ST. LOUIS — For the people in this room, today is all about tomorrow.

A handful of students are spending the day at Riot Games, a hugely successful video-game company in St. Louis.

The students get this opportunity as part of a program called Dream Big.

"It allows people who are different to get a feel for what they want to be in life," 17-year-old Jimmy Fiudo said.

Dream Big is put on by the Starkloff Disability Institute for college and career-bound high school students.

The Institute was started by the late Max Starkloff and his wife Colleen after growing frustrated with a lack of access for people with disabilities.

"80 percent of people with disabilities of working age are not in the workforce," said Colleen Starkloff of the Institute.

But what if instead of disability, the focus became possibility?

"What if you dreamed big and you found that you could be a financial planner, you could be a lawyer, you could be in communications, you could be a TV anchor?" asked Starkloff.

If the students are looking for a role model, they need look no further than the program coordinator Sarah Schwegel.

You may remember Sarah as the National Goodwill Ambassador for the Muscular Dystrophy Association.

We've been following her journey ever since she was diagnosed with Spinal Muscular Atrophy

"I think there was a point in my life when I looked at my mom and I said, I'm not really disabled. I just use a wheelchair," she said.

Now 24, she recently got her Masters in Public Administration at St. Louis University.

And she said there is a big fallacy when it comes to people with disabilities.

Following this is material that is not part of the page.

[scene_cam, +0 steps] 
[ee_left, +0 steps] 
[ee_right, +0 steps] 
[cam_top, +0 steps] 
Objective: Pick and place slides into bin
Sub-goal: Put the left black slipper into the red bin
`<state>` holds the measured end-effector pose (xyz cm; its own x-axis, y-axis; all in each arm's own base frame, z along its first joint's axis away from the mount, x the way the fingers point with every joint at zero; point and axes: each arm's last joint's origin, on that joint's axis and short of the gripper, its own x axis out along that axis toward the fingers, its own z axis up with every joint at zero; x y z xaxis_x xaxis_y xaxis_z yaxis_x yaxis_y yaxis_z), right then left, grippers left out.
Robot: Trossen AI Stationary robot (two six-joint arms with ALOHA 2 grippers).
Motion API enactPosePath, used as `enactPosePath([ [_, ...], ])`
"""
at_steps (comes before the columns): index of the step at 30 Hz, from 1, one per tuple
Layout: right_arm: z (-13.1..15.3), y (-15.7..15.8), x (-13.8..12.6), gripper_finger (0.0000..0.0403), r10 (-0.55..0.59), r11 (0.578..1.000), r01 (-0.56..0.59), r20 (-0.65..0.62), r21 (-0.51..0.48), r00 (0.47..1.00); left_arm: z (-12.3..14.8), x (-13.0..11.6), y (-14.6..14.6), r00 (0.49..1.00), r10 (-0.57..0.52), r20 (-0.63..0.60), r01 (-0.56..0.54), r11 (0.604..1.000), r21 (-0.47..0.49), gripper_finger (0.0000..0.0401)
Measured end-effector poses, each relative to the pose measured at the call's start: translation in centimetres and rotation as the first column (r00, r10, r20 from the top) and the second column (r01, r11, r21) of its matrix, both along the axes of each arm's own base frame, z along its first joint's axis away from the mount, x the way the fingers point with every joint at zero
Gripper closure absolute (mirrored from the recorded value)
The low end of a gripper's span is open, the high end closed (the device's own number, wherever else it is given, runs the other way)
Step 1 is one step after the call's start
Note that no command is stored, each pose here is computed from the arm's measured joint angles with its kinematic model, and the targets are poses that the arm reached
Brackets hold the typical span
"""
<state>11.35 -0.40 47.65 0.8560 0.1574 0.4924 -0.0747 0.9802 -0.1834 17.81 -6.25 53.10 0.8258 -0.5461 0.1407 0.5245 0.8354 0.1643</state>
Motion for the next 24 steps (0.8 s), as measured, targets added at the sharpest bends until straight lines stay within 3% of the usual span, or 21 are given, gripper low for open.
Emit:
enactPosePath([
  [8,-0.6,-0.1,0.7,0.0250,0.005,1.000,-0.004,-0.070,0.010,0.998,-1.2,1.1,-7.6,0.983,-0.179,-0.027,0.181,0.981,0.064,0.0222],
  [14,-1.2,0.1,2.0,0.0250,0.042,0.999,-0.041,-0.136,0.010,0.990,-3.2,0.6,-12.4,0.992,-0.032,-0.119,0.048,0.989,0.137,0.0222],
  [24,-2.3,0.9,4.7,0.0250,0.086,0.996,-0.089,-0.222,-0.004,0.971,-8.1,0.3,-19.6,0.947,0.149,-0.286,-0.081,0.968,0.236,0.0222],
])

"I think that we can't work. You know that is just not accurate," she said.

So all week, the students got a backstage pass to work environments like Express Scripts and Bi-State Development.

"I think this program really helps students to be able to have more of an open mind and to be able to explore," said Annie Donnell who is a college junior and blind.

Disabled doesn't mean less-abled.

"It brings me so much joy to help other students become successful and have a future," Schwegel said.

The goal for these students is the same as any student. To live productive, independent lives.

"It was Max's dream and it's mine too," an emotional Starkloff said.

Dream Big. A summer program opening minds and doors.